The first instance of the Beijing First Intermediate People's Court held that Zhou Ketian and four other plaintiffs acknowledged that Hongji Company did not truthfully disclose the issue of "proxy shareholding" in its annual reports from 2006 to 2009. According to the relevant provisions of the Securities Law, directors, supervisors, and senior management personnel of listed companies shall ensure that the information disclosed by the listed company is true, accurate, and complete. The four plaintiffs, as independent directors of Hongji Company, should be diligent and responsible, and implement necessary and effective supervision. The evidence in the case can prove that the four individuals did not raise objections to the above issues during the review of the relevant annual report. And on March 15, 2007, the Shenzhen Stock Exchange issued a "Regulatory Attention Letter" to Hongji Company, requesting the company to publish a clarification notice and clearly explain the continuous abnormal fluctuations of the company's stock. Afterwards, the four individuals did not implement necessary and effective supervision on the issue of "proxy shareholding" involved in the case. Therefore, the defendant, the China Securities Regulatory Commission, determined that they had not fulfilled their supervisory obligations and were not diligent and responsible, and should be held responsible for the illegal disclosure of information by Hongji Company, without any improper behavior. Thus, the judgment rejected all the claims of the four plaintiffs. After Zhou Ketian and four others appealed, the Beijing Higher People's Court ruled to reject the appeal and uphold the original judgment.

(3) Typical significance

This case is a typical case involving securities market regulation. The importance of the securities market in economic activities is increasingly prominent. In response to the continuous occurrence of illegal information disclosure, insider trading, market manipulation and other illegal behaviors in practice, securities regulatory agencies need to continuously increase their investigation and punishment efforts to promote the stability and healthy development of the securities market, and the resulting administrative disputes will also increase. Information disclosure directly involves stock market prices and the protection of shareholders' right to know, which is the core field of securities regulation.
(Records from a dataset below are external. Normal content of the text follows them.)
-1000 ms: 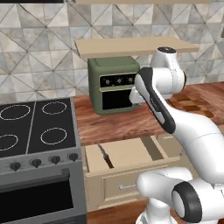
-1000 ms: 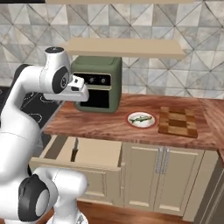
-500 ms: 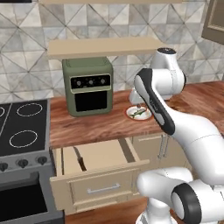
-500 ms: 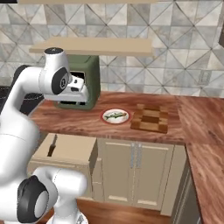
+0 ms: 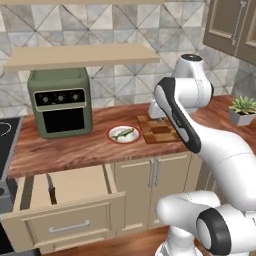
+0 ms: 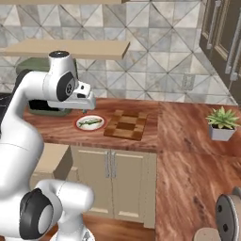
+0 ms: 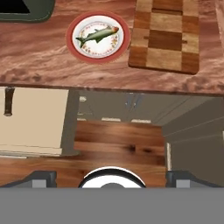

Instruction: Pick up the knife from the drawer and place it on the cutting board. Then place the meat from the plate to the cutting board.

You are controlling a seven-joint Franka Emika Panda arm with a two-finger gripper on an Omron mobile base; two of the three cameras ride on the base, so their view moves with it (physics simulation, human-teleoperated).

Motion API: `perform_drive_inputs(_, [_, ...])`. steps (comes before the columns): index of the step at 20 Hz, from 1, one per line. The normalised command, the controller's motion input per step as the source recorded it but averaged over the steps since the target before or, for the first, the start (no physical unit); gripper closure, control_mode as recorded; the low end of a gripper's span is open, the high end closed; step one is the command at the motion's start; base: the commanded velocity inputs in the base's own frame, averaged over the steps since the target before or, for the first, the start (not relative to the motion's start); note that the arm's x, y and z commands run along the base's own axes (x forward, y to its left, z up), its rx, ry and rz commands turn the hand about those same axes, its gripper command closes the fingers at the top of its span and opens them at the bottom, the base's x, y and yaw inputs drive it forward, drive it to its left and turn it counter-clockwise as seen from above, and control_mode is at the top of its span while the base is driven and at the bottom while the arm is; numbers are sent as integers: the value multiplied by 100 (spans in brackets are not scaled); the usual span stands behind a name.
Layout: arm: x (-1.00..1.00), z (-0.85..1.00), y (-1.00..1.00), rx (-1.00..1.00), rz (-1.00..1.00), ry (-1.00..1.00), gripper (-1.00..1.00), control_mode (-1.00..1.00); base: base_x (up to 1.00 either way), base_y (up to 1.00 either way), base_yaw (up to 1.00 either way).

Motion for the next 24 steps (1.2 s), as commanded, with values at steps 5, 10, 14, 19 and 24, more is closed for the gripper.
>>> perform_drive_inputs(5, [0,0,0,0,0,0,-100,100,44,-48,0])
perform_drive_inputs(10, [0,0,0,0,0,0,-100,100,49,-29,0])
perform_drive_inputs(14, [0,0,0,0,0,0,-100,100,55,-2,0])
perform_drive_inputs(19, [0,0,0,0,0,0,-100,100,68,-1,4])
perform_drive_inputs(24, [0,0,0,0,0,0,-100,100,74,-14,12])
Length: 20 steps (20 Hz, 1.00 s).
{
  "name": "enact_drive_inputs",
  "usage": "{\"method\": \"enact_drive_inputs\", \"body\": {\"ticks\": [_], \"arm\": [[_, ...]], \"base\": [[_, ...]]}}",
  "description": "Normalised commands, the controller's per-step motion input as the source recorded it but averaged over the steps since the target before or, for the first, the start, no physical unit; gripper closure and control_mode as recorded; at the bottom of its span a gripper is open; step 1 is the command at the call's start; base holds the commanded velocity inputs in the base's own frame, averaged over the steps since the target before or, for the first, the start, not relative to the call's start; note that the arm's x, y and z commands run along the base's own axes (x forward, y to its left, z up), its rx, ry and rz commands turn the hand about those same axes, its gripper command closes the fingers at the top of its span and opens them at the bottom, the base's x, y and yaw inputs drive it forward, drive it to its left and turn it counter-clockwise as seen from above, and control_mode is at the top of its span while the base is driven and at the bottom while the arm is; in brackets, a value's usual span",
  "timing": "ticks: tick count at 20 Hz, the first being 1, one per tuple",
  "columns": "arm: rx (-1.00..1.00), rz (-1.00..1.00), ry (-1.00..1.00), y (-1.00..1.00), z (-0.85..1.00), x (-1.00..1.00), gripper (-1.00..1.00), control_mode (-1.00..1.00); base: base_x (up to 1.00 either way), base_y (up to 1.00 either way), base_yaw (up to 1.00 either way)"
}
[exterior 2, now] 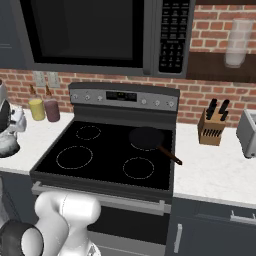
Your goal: Pick the kettle from the counter and place it on a stove burner. Then turn the burner on.
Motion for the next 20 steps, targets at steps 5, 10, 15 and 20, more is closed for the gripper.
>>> {"method": "enact_drive_inputs", "body": {"ticks": [5,10,15,20], "arm": [[0.13,0.16,-0.01,0.95,-0.01,-0.07,-1.00,-1.00],[0.06,0.02,-0.02,1.00,-0.10,0.19,-1.00,-1.00],[-0.05,-0.08,0.03,0.91,-0.21,0.51,-1.00,-1.00],[-0.09,-0.26,0.14,0.10,-0.24,0.43,-1.00,-1.00]], "base": [[0.00,0.00,0.00],[0.00,0.00,0.00],[0.00,0.00,0.00],[0.00,0.00,0.00]]}}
The directors, supervisors, and senior management personnel of a listed company bear legal responsibility for the authenticity, accuracy, and completeness of the disclosed information, and may not act recklessly, neglect their responsibilities, or even intentionally participate in, plan, or fabricate in their positions. In this case, the China Securities Regulatory Commission punished Hung Kai Company and its related personnel for their responsibilities in the process of not truthfully disclosing information, distinguishing different situations. Four independent directors, including Zhou Ketian, were punished as "other directly responsible persons" under the Securities Law for failing to provide evidence of their loyalty and diligence obligations. The punishment was based on legal evidence, and the people's court provided full support, The judgment in this case provides a clear sense of responsibility for independent directors and other executives of listed companies, and serves as a warning and reference for them to fulfill their duties diligently. It has positive significance for safeguarding the interests of investors.